All this is a long winded way to introduce two ideas. One is, that despite all the mutterings, there is no visible sign to an outsider of any crisis or global economic shut down in Australia, or at least Perth. Perhaps more interestingly is this issue of visions of the future and of forward planning. Perth’s main characteristic down the years has been to demolish and build a-new in place of conservation. One reason for this was that nothing was probably ever old enough to conserve. The city was founded in 1827 and was a slowly developing colony of convicts and free settlers until 1885 when gold was found at Halls Creek. Several more major finds in the next ten years, including Kalgoorlie in 1893 by Patrick “Paddy” Hannan meant genuine wild west style gold rushes and a population explosion in time for the Federation of Australia in 1901.

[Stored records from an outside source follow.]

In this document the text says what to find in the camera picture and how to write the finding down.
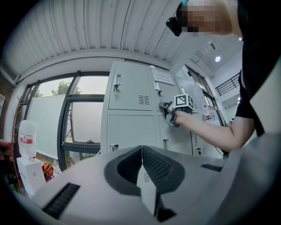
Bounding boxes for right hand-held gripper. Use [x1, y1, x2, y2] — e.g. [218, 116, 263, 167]
[158, 93, 195, 128]

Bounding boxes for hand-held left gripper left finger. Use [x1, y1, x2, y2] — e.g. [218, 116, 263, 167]
[104, 145, 143, 196]

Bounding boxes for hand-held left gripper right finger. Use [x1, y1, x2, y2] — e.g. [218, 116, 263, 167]
[142, 145, 185, 222]

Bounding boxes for grey metal locker door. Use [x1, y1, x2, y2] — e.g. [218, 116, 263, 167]
[147, 67, 180, 113]

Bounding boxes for grey metal locker cabinet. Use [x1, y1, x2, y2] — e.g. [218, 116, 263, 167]
[100, 61, 209, 217]

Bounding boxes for person's right forearm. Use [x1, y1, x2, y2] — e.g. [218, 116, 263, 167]
[175, 109, 256, 152]

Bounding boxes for white paper notice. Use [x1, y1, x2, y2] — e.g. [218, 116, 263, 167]
[152, 69, 175, 86]

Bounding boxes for red label water bottle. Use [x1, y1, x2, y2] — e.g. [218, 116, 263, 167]
[203, 105, 217, 121]

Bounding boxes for black mezzanine railing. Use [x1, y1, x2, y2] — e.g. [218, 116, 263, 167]
[215, 72, 241, 96]

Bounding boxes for orange bag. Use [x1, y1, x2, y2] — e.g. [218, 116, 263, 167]
[42, 162, 55, 182]

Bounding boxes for white water dispenser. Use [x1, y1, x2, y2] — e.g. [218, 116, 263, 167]
[16, 157, 47, 198]

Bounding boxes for person's face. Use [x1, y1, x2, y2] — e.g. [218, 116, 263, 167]
[175, 0, 242, 37]

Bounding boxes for person's black shirt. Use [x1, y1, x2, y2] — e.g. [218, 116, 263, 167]
[234, 0, 281, 138]

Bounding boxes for black window frame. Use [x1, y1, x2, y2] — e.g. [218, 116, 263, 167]
[12, 70, 110, 172]

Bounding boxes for black head-mounted camera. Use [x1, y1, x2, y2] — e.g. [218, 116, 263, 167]
[166, 16, 183, 37]

So nothing was ever old enough to be worth saving, which is one reason why the downtown area, the historic centre, is largely devoid of history. But in its place what Perth gets is this fevered vision of the future, this endless imagining of how it will be. A case in point is the aforementioned Northbridge Link, envisaged for years and now a reality, whereas the proposed Perth Foreshore development looks very much the city of the future even if its future is still a dream.
A lack of future or vision of the future is the central thesis of Simon Reynolds' “Retromania” which I read while in Perth staring up at all the future falling neatly into place.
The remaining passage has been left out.